Your objective
When you reach the line containing "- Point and" in the records below, start copying exactly, and stop once you have copied the line containing "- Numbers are".

(Dataset entries)
=-=-=-=-=

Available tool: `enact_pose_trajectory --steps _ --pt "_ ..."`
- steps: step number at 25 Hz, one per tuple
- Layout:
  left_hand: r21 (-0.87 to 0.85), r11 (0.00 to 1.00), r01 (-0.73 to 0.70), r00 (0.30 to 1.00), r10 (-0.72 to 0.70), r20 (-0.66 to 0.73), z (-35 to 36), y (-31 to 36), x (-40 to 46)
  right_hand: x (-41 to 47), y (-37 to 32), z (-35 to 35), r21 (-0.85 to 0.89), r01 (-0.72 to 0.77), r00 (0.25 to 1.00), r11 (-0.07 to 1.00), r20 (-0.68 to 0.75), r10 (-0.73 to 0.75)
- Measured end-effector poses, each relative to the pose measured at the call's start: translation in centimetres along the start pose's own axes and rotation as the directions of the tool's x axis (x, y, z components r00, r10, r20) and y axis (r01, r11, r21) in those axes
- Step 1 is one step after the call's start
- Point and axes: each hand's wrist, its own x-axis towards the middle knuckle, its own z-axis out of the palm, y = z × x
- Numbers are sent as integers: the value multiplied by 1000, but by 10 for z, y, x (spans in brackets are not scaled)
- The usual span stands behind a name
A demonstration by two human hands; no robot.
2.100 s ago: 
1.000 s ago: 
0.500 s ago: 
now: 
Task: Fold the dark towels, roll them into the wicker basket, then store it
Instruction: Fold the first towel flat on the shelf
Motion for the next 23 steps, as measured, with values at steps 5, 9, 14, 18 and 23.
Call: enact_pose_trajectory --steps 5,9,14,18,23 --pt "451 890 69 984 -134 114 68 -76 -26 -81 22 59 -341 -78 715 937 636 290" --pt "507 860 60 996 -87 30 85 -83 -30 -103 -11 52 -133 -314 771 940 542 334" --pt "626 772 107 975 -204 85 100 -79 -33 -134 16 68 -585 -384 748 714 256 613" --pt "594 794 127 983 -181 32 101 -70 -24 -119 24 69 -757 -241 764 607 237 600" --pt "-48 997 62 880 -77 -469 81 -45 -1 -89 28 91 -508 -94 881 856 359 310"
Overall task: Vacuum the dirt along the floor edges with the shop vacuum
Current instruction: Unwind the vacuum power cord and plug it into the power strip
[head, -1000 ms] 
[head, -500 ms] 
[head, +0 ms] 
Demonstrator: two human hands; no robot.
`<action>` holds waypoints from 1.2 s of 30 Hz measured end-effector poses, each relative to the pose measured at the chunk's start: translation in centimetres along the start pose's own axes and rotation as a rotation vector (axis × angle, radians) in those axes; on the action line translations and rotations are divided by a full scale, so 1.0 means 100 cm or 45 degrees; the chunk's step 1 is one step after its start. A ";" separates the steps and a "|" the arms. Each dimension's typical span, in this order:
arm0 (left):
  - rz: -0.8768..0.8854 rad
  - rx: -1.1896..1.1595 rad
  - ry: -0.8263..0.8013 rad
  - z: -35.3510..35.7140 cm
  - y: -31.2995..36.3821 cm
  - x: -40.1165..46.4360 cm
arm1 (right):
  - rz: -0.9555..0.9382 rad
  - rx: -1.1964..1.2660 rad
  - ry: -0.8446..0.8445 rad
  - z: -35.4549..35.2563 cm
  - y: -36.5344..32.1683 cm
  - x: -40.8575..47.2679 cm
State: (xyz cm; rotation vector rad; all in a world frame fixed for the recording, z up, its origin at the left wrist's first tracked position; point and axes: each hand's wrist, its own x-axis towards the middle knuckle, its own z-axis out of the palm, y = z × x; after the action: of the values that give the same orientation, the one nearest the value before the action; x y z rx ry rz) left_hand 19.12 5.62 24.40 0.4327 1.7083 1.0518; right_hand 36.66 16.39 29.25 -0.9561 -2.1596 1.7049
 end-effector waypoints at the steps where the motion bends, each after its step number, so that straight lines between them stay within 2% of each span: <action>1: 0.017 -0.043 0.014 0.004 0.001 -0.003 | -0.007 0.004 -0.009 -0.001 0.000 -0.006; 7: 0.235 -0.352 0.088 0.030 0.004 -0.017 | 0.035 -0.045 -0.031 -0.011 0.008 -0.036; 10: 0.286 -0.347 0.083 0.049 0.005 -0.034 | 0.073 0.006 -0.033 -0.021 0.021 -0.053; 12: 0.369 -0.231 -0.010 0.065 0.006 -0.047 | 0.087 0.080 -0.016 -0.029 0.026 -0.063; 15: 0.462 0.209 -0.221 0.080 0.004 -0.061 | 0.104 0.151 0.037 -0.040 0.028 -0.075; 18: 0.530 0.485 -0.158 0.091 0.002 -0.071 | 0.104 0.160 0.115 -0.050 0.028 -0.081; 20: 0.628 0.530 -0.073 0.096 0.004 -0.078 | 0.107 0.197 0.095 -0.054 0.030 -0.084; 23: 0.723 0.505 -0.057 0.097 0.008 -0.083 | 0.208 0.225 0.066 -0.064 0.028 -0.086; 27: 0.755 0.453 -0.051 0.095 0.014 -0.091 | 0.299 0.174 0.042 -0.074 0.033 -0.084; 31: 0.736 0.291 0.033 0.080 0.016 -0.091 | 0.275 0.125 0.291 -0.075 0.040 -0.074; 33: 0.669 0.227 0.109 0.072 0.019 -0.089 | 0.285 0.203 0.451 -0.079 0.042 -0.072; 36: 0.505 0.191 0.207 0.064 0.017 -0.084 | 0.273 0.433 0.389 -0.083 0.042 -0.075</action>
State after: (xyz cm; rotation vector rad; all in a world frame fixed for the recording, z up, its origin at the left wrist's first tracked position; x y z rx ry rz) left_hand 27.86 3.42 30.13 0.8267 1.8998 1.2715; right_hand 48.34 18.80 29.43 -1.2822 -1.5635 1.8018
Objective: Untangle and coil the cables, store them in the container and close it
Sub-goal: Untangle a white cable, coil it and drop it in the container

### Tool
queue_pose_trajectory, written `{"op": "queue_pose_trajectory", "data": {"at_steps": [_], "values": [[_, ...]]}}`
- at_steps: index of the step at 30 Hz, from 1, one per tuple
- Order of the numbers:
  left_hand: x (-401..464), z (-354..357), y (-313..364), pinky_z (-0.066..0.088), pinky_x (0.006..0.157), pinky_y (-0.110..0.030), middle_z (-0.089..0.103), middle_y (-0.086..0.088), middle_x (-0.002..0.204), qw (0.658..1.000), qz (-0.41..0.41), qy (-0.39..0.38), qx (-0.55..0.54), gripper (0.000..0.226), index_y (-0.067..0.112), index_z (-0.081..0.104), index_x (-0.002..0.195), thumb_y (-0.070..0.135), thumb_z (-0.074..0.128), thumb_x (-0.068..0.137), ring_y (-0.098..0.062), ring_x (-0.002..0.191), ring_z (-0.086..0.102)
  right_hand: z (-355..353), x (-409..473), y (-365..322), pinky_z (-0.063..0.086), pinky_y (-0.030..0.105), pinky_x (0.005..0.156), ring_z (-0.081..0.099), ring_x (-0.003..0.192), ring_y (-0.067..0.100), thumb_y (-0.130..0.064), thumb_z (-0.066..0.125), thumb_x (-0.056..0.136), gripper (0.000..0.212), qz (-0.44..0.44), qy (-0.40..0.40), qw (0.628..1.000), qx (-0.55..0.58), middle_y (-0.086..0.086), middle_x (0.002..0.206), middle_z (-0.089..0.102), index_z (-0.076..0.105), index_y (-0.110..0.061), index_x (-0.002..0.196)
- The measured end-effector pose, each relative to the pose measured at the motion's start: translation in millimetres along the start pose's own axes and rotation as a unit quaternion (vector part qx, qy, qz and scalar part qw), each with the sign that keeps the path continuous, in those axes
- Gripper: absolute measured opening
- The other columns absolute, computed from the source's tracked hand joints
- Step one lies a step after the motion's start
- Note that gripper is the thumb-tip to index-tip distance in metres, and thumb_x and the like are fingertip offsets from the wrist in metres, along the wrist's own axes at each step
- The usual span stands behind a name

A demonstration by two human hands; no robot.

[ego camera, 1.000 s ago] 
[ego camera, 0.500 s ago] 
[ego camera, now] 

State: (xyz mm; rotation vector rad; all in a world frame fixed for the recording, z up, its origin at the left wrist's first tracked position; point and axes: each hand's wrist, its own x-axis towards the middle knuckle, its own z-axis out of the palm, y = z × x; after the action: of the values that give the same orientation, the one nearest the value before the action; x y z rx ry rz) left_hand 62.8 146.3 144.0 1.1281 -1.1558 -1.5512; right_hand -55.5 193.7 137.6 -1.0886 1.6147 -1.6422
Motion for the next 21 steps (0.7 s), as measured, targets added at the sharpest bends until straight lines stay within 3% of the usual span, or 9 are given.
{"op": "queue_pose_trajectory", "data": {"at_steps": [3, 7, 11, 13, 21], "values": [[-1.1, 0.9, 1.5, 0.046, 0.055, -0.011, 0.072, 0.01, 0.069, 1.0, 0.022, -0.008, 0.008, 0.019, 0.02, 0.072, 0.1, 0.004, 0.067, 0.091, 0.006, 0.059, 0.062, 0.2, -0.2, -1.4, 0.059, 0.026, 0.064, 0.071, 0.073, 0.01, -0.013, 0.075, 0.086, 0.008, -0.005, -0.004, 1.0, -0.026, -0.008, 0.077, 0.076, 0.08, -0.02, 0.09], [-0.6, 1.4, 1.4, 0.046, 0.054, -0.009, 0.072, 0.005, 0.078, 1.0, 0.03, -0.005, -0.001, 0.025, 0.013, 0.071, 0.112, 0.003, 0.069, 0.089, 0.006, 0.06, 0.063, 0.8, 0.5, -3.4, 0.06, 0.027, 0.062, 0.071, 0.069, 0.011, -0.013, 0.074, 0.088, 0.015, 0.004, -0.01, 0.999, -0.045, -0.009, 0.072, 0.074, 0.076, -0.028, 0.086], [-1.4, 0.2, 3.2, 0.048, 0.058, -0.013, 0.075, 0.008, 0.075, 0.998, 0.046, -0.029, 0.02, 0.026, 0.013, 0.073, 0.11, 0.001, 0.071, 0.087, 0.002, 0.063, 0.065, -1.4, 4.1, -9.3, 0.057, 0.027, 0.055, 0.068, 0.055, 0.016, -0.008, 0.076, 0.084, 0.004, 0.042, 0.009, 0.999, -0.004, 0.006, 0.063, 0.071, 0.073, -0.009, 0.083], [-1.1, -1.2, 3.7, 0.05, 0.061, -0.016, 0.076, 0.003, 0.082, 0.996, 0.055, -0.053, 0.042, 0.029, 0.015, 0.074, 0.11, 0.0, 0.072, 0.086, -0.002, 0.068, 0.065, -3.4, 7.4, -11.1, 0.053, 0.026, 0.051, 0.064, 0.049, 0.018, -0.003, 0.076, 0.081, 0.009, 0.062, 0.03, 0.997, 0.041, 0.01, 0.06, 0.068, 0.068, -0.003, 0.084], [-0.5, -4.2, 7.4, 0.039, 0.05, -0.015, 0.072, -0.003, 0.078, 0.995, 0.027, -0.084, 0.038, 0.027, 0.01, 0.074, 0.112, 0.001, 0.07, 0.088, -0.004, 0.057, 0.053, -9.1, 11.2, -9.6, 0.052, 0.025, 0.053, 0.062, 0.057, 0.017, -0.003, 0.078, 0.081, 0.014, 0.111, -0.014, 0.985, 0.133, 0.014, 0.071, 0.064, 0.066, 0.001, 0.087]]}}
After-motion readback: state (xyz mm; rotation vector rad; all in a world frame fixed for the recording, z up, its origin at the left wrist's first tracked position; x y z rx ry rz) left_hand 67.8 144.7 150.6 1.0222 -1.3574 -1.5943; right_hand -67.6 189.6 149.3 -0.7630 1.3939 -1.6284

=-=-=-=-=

Solution for this task
- Point and axes: each hand's wrist, its own x-axis towards the middle knuckle, its own z-axis out of the palm, y = z × x
- Numbers are sent as integers: the value multiplied by 1000, but by 10 for z, y, x (spans in brackets are not scaled)

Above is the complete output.